▶ _DIRECTIONS FOR THIS TASK_
Only one stretch of the data below is needed. Output the lines from the one with "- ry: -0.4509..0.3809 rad" up to and including the one with "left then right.", exactly as they stand.

▶ _DATA SECTION_
_ _ _

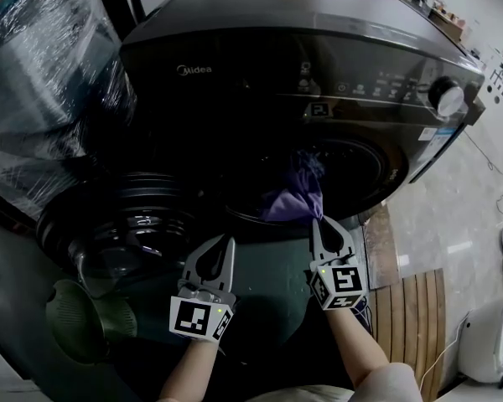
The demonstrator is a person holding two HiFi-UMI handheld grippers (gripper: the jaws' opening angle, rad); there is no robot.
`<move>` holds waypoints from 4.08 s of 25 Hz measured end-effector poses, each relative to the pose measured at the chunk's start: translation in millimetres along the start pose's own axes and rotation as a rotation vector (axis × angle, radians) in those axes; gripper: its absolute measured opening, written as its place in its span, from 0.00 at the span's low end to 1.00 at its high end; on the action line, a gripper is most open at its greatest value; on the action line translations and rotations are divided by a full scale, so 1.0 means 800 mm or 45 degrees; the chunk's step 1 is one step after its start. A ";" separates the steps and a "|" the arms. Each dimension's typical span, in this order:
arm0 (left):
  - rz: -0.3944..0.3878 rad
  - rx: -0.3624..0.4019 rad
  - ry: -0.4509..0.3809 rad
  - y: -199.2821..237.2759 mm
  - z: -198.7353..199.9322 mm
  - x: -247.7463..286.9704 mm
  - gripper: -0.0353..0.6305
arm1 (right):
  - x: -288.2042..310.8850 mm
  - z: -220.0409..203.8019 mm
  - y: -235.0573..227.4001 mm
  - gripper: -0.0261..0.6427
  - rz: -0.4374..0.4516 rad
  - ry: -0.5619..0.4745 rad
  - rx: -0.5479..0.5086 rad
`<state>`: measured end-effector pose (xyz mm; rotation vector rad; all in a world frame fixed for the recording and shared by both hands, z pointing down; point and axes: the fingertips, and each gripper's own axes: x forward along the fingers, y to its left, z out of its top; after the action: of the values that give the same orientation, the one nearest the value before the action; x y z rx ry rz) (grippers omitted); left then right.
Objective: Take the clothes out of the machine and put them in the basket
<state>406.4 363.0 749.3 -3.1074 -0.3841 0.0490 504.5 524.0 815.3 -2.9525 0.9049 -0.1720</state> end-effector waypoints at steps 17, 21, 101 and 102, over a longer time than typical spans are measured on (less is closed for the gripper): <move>0.044 0.039 -0.068 0.019 0.033 0.006 0.08 | -0.048 0.024 0.023 0.07 0.011 -0.010 0.010; 0.053 0.022 -0.073 0.030 0.033 0.008 0.08 | -0.047 0.027 0.025 0.07 0.018 -0.009 0.015; 0.086 -0.123 0.163 -0.030 0.698 -0.109 0.08 | -0.257 0.755 0.150 0.07 0.208 0.027 0.210; 0.105 -0.123 0.161 -0.030 0.700 -0.114 0.08 | -0.258 0.756 0.152 0.07 0.223 0.024 0.206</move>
<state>294.0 367.8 192.7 -3.1977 -0.2628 -0.1698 339.8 547.7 186.0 -2.7126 1.0903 -0.2532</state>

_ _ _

▶ _RESPONSE BELOW_
  - ry: -0.4509..0.3809 rad
  - y: -199.2821..237.2759 mm
  - z: -198.7353..199.9322 mm
  - x: -247.7463..286.9704 mm
  - gripper: -0.0353..0.6305
arm1 (right):
  - x: -288.2042..310.8850 mm
  - z: -220.0409..203.8019 mm
  - y: -235.0573..227.4001 mm
  - gripper: -0.0261..0.6427
  - rz: -0.4374..0.4516 rad
  - ry: -0.5619..0.4745 rad
  - rx: -0.5479..0.5086 rad
`<state>`: measured end-effector pose (xyz mm; rotation vector rad; all in a world frame fixed for the recording and shared by both hands, z pointing down; point and axes: the fingertips, and each gripper's own axes: x forward along the fingers, y to its left, z out of its top; after the action: of the values that give the same orientation, the one nearest the value before the action; x y z rx ry rz) (grippers omitted); left then right.

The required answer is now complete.